Work instruction
Within the records below, reproduce without change the lines from the line that has "Could you please pick out the blue" through the line that has "The lines of", and only those.

··· Source data

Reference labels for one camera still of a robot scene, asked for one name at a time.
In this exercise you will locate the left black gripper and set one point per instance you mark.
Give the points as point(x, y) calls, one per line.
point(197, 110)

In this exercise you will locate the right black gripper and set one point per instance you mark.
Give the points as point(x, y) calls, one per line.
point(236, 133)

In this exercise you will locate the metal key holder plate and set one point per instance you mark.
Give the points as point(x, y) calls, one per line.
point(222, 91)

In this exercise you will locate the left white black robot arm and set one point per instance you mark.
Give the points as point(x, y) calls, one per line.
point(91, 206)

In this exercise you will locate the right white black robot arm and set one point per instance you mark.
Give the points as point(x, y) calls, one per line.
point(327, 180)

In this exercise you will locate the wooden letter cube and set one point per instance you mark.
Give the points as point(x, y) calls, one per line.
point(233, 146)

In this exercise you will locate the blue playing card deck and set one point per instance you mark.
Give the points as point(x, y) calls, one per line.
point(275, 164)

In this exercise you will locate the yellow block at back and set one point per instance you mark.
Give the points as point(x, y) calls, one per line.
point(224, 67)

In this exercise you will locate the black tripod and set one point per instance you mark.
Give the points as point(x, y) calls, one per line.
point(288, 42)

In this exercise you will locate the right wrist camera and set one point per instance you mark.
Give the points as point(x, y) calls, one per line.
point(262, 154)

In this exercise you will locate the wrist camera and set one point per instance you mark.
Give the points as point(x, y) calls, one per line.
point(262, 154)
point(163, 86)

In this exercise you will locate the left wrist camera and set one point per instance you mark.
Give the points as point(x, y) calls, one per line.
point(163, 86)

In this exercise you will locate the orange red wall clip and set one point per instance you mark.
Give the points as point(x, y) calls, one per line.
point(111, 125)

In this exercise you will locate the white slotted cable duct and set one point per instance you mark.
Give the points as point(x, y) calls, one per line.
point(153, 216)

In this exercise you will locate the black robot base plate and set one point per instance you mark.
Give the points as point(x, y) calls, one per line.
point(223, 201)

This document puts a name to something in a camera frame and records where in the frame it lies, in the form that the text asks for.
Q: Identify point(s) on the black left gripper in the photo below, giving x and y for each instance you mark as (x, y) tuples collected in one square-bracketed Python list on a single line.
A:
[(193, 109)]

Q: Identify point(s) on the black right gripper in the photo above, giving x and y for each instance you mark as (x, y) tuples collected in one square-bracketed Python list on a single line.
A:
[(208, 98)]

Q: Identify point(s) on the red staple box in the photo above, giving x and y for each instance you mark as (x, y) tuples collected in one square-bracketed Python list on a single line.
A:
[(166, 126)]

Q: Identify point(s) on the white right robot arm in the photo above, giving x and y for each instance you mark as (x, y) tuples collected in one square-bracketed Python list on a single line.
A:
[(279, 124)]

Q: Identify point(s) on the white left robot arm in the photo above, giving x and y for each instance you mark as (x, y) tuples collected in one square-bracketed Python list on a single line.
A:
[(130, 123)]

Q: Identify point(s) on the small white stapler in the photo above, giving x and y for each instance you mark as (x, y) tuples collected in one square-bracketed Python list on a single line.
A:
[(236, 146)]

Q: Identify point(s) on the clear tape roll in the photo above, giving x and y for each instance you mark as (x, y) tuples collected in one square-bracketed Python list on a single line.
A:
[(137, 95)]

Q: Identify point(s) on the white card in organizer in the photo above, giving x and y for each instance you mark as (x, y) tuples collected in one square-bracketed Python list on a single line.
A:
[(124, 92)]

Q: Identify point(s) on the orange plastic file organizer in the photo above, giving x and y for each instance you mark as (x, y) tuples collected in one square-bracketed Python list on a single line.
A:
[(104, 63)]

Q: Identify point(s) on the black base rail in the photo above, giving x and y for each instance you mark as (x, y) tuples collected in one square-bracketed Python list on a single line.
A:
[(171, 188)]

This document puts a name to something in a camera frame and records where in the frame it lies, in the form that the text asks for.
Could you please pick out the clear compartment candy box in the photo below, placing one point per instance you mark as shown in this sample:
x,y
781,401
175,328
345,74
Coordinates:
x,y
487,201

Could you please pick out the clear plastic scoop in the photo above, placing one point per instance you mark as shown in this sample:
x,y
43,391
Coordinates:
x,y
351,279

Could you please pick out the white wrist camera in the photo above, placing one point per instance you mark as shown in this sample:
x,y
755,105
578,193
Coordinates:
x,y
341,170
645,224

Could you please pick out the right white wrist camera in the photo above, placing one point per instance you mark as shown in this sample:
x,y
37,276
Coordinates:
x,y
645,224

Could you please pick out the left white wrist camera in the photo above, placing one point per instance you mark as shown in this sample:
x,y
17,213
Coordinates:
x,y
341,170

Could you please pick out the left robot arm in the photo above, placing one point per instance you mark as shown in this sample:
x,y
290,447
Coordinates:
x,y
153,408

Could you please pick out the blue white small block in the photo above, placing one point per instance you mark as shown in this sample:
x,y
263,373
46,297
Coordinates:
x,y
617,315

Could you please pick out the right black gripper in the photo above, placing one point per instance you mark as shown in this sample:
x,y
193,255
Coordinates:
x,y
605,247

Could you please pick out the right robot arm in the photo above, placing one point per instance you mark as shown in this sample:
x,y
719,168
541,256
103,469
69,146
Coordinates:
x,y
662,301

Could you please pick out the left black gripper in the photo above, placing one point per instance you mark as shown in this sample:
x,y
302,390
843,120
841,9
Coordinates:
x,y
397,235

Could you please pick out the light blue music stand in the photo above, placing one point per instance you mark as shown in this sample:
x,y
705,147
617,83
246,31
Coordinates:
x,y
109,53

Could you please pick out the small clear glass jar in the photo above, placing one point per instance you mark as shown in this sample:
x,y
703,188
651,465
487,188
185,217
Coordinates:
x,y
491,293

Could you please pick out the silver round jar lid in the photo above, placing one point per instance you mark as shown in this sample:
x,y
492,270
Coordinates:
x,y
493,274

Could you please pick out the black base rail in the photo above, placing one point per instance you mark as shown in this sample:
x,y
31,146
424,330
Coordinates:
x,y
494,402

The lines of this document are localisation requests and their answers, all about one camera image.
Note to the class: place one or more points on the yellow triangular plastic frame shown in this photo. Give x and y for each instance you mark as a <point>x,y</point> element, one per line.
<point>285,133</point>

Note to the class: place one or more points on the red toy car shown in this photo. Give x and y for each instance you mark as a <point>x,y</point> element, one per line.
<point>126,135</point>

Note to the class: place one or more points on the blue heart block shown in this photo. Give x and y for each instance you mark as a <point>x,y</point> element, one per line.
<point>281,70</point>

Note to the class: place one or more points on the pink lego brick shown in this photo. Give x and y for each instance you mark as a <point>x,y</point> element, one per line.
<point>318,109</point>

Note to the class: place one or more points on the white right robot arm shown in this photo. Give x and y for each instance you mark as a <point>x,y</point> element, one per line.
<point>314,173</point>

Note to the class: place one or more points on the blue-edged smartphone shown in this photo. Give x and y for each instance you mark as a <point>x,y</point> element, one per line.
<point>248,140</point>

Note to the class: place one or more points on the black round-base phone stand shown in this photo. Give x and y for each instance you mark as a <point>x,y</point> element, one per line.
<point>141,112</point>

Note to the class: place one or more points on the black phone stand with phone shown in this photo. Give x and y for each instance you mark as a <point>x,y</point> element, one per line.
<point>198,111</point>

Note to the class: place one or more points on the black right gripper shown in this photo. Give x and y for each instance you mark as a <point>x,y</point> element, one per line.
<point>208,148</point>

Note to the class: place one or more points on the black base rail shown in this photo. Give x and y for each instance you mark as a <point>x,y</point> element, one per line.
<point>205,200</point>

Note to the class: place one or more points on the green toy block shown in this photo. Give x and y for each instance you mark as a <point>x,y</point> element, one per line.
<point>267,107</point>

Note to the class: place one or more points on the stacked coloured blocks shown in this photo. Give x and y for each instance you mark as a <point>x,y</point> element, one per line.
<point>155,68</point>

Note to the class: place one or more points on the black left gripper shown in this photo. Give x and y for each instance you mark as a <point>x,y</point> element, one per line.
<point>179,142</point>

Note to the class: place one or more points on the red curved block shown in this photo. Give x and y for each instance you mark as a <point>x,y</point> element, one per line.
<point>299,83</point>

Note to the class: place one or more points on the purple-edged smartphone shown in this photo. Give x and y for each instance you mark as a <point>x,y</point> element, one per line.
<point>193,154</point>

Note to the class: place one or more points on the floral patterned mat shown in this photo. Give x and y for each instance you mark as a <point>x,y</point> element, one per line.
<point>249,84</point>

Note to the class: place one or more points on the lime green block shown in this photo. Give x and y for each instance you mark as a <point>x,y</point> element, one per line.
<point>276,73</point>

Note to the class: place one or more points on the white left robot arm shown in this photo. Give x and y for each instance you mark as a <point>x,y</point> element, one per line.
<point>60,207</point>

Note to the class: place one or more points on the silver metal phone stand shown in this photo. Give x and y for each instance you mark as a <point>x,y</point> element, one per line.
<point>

······

Response area
Could you please pick out the blue white small block in the photo above, placing one point per instance you mark as shown in this sample:
x,y
263,373
46,297
Coordinates:
x,y
617,315

Could you please pick out the right black gripper in the photo above, placing one point per instance you mark as shown in this sample:
x,y
193,255
Coordinates:
x,y
605,247

Could you please pick out the right robot arm in the photo above, placing one point per instance you mark as shown in this sample:
x,y
719,168
541,256
103,469
69,146
Coordinates:
x,y
662,301

Could you please pick out the left black gripper in the photo above, placing one point per instance you mark as shown in this sample:
x,y
302,390
843,120
841,9
Coordinates:
x,y
397,235

Could you please pick out the light blue music stand in the photo above, placing one point per instance you mark as shown in this sample:
x,y
705,147
617,83
246,31
Coordinates:
x,y
109,53

Could you please pick out the small clear glass jar in the photo above, placing one point per instance you mark as shown in this sample:
x,y
703,188
651,465
487,188
185,217
Coordinates:
x,y
491,293

Could you please pick out the silver round jar lid in the photo above, placing one point per instance you mark as shown in this sample:
x,y
492,270
Coordinates:
x,y
493,274

Could you please pick out the black base rail in the photo above, placing one point per instance you mark as shown in this sample:
x,y
31,146
424,330
Coordinates:
x,y
494,402

The lines of this document are localisation requests and their answers, all about one camera image.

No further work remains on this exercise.